## PROBLEM DETAILS
Everything in the data that follows should be given again verbatim, except the images.

[SOURCE MATERIAL]

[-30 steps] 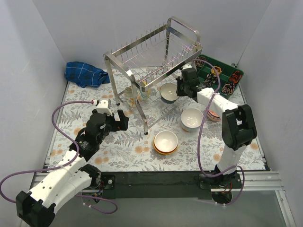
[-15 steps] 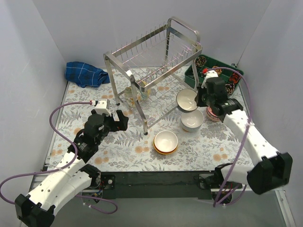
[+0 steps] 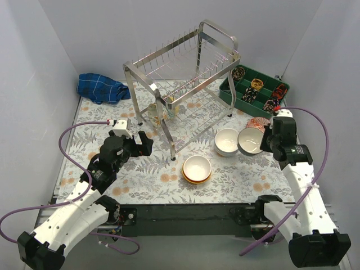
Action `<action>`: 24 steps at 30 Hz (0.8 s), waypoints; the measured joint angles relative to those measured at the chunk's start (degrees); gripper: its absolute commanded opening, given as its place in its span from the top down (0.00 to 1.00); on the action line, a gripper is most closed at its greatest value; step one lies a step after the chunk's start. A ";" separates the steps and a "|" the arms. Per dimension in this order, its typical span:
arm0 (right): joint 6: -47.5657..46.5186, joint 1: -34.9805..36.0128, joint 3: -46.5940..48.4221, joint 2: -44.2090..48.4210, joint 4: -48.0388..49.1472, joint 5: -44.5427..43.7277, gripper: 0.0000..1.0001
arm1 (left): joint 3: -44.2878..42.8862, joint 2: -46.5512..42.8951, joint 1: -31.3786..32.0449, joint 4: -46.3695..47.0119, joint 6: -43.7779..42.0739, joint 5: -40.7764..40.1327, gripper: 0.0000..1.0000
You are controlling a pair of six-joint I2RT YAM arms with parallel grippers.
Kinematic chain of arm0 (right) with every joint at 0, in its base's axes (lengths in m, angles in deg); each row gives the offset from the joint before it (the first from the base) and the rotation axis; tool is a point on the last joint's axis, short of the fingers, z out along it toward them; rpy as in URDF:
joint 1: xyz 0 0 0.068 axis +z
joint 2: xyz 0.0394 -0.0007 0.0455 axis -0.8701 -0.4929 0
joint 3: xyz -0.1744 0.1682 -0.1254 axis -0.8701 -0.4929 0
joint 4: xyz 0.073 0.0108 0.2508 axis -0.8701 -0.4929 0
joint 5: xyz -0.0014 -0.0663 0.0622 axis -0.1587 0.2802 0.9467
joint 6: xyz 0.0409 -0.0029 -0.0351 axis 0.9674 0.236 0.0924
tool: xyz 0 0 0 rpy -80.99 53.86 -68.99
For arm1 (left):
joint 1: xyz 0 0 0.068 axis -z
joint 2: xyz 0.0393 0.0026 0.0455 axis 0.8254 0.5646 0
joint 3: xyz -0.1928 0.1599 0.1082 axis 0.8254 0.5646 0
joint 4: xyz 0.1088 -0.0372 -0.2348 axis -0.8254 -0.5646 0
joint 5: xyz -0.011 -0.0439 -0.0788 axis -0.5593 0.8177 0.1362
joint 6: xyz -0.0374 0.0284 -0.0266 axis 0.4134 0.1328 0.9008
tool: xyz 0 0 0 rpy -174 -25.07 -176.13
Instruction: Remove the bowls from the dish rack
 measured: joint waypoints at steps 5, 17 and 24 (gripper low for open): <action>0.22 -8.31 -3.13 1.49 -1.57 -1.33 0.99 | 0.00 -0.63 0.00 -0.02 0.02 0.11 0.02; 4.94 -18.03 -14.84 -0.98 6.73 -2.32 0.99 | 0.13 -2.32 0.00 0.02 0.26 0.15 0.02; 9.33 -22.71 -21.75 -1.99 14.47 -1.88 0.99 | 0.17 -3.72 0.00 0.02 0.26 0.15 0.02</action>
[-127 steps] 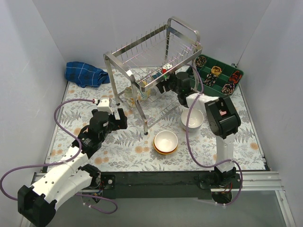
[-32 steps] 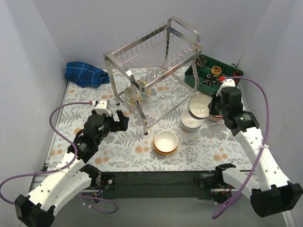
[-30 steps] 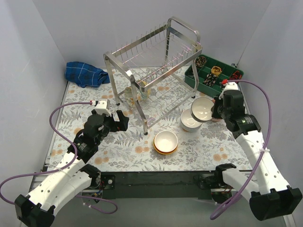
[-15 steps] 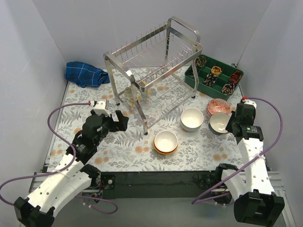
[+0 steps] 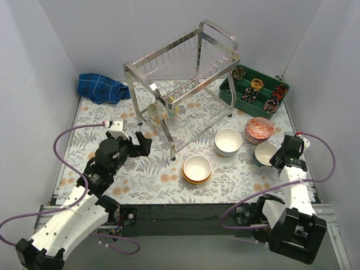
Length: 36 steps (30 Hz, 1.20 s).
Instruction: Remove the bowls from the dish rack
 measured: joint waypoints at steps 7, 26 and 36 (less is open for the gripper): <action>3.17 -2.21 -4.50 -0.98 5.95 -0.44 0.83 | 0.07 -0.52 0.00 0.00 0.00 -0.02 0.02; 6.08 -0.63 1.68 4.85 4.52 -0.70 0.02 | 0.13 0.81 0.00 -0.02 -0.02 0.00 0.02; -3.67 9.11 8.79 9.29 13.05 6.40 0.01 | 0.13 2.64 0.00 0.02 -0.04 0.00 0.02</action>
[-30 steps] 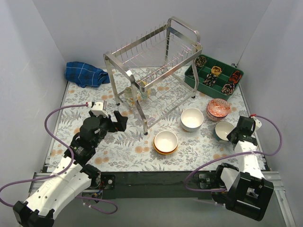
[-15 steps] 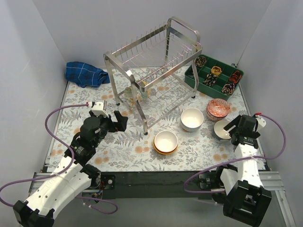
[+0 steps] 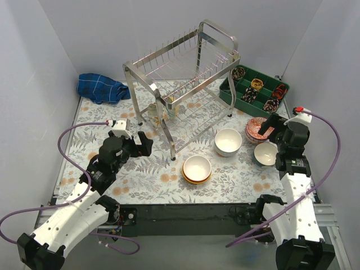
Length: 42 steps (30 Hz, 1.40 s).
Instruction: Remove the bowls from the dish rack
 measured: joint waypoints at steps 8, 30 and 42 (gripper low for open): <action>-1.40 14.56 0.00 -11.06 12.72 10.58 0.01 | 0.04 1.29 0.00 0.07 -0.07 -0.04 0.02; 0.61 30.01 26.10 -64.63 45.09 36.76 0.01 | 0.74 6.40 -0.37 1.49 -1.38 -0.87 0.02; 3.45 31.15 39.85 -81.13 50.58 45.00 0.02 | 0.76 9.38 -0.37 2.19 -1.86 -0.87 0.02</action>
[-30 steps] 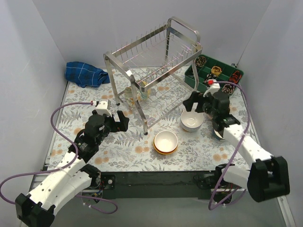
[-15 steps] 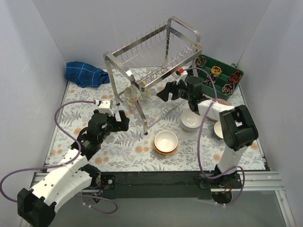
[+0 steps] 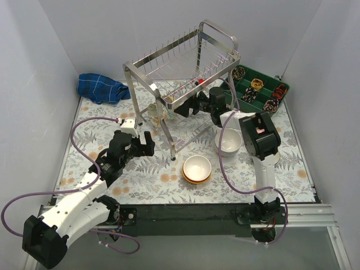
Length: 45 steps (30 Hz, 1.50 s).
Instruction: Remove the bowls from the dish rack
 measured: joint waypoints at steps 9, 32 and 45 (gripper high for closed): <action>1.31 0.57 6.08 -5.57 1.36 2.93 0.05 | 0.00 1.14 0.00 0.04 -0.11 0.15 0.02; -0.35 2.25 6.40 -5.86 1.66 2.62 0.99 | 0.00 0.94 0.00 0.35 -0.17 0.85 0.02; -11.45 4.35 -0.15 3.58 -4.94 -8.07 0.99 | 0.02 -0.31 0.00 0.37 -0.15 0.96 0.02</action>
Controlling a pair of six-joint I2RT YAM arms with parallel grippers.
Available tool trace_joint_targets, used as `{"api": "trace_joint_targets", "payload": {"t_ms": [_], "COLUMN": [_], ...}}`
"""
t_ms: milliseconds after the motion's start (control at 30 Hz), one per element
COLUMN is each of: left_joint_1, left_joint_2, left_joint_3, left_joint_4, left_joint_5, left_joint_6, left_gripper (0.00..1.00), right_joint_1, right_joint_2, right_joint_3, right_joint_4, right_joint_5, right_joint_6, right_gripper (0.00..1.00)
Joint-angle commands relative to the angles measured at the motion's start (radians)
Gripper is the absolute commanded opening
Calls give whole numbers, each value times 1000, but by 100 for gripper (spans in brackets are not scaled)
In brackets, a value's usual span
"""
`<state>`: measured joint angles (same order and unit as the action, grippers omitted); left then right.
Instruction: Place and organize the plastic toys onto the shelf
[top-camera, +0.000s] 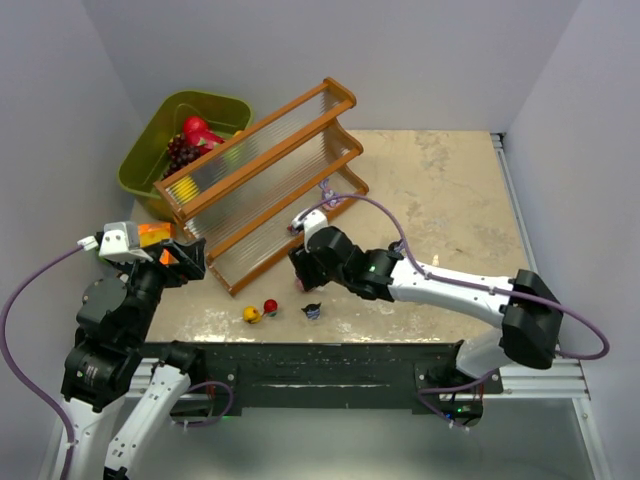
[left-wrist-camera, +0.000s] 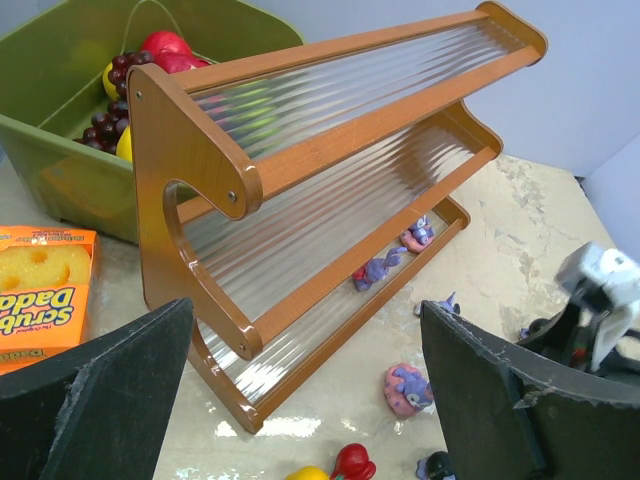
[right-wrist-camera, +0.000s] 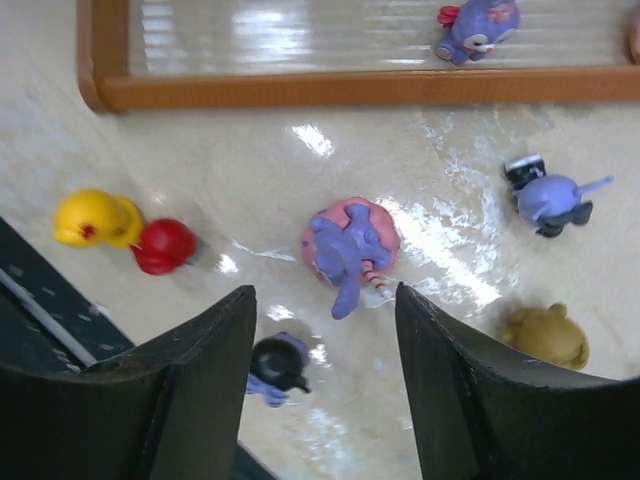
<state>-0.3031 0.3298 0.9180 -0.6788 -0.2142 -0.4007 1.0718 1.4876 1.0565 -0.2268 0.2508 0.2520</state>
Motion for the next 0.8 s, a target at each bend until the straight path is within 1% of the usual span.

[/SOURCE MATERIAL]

## REPLY
[-30 steps] 
[-15 steps] 
[+0 steps] 
Action `<action>`: 24 steps at 30 Hz (0.8 s), waypoints; the measured joint angles relative to those measured at the chunk's start (degrees); gripper: its absolute commanded opening, given as its place in its span from the top down (0.00 to 1.00); on the action line, a gripper is most closed at its greatest value; step one lies a step after the chunk's start. A ";" separates the steps and a "|" the arms. Per dimension in this order, its typical span:
arm0 (right): joint 6: -47.5657..46.5186, joint 1: -34.9805..36.0128, joint 3: -46.5940..48.4221, joint 2: -44.2090..48.4210, joint 4: -48.0388..49.1472, joint 5: -44.5427..43.7277, gripper: 0.0000..1.0001
arm1 (left): joint 3: -44.2878..42.8862, joint 2: -46.5512..42.8951, joint 1: -31.3786..32.0449, joint 4: -46.3695..47.0119, joint 6: -43.7779..42.0739, joint 5: -40.7764..40.1327, gripper: 0.0000..1.0000
You are controlling a pair of six-joint I2RT YAM arms with parallel grippers.
Kinematic chain of arm0 (right) with every joint at 0, in its base's axes (lengths in m, angles in deg); each row gives the offset from the joint before it (the first from the base) and the rotation axis; tool is a point on the last joint's axis, short of the fingers, z out along it toward them; rpy as in URDF:
joint 1: xyz 0 0 0.068 axis +z
joint 2: xyz 0.0394 -0.0007 0.0455 axis -0.8701 -0.4929 0
joint 3: xyz -0.1744 0.1682 -0.1254 axis -0.8701 -0.4929 0
joint 4: xyz 0.073 0.0108 0.2508 axis -0.8701 -0.4929 0
joint 5: xyz -0.0014 -0.0663 0.0622 axis -0.1587 0.2802 0.9467
joint 6: xyz 0.0409 -0.0029 -0.0351 axis 0.9674 0.236 0.0924
tool: xyz 0 0 0 rpy -80.99 53.86 -68.99
For arm1 (left):
joint 1: xyz 0 0 0.068 axis -z
joint 2: xyz 0.0393 0.0026 0.0455 axis 0.8254 0.5646 0
joint 3: xyz -0.1928 0.1599 0.1082 axis 0.8254 0.5646 0
joint 4: xyz 0.1088 -0.0372 -0.2348 axis -0.8254 -0.5646 0
joint 5: xyz -0.011 -0.0439 -0.0788 axis -0.5593 0.8177 0.1362
joint 6: xyz -0.0374 0.0284 -0.0266 axis 0.4134 0.1328 0.9008
tool: xyz 0 0 0 rpy -174 -25.07 -176.13
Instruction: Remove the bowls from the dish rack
 measured: joint waypoints at steps 5, 17 and 24 (gripper low for open): <action>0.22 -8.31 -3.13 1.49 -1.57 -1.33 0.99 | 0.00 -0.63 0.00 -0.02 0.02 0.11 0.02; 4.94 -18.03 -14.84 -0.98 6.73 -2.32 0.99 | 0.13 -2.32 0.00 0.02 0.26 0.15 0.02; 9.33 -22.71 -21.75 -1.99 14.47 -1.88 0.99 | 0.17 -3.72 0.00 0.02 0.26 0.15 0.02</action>
[-127 steps] 
[-32 steps] 
[-30 steps] 
[-15 steps] 
[+0 steps] 
Length: 36 steps (30 Hz, 1.20 s).
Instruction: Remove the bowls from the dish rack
 measured: joint waypoints at steps 7, 26 and 36 (less is open for the gripper): <action>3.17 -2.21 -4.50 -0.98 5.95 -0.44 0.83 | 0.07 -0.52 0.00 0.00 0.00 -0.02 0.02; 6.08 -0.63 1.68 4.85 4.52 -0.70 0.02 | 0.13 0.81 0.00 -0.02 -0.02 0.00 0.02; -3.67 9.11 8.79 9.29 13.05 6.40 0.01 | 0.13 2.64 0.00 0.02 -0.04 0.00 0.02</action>
[-30 steps] 
[-15 steps] 
[+0 steps] 
Length: 42 steps (30 Hz, 1.40 s).
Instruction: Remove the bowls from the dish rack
 measured: joint waypoints at steps 8, 30 and 42 (gripper low for open): <action>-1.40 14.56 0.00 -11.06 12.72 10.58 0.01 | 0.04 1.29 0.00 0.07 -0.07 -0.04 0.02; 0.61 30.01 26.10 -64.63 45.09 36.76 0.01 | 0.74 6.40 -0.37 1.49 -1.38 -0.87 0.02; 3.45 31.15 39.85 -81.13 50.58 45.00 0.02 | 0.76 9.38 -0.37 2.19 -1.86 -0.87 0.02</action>
[-30 steps] 
[-15 steps] 
[+0 steps] 
Length: 45 steps (30 Hz, 1.50 s).
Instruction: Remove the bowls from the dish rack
 measured: joint waypoints at steps 9, 32 and 45 (gripper high for closed): <action>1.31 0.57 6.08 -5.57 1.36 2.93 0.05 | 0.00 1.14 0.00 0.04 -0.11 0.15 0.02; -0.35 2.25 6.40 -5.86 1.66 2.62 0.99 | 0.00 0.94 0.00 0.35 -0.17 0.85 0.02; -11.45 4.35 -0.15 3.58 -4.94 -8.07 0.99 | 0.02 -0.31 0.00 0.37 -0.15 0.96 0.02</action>
Controlling a pair of six-joint I2RT YAM arms with parallel grippers.
Available tool trace_joint_targets, used as `{"api": "trace_joint_targets", "payload": {"t_ms": [_], "COLUMN": [_], ...}}`
"""
t_ms: milliseconds after the motion's start (control at 30 Hz), one per element
COLUMN is each of: left_joint_1, left_joint_2, left_joint_3, left_joint_4, left_joint_5, left_joint_6, left_gripper (0.00..1.00), right_joint_1, right_joint_2, right_joint_3, right_joint_4, right_joint_5, right_joint_6, right_gripper (0.00..1.00)
Joint-angle commands relative to the angles measured at the motion's start (radians)
Gripper is the absolute commanded opening
Calls give whole numbers, each value times 1000, but by 100 for gripper (spans in brackets are not scaled)
In brackets, a value's usual span
"""
`<state>`: measured joint angles (same order and unit as the action, grippers omitted); left then right.
Instruction: Place and organize the plastic toys onto the shelf
[top-camera, +0.000s] 
[left-wrist-camera, +0.000s] 
[right-wrist-camera, +0.000s] 
<state>-0.3031 0.3298 0.9180 -0.6788 -0.2142 -0.4007 1.0718 1.4876 1.0565 -0.2268 0.2508 0.2520</state>
Motion for the next 0.8 s, a target at each bend until the straight path is within 1% of the usual span.

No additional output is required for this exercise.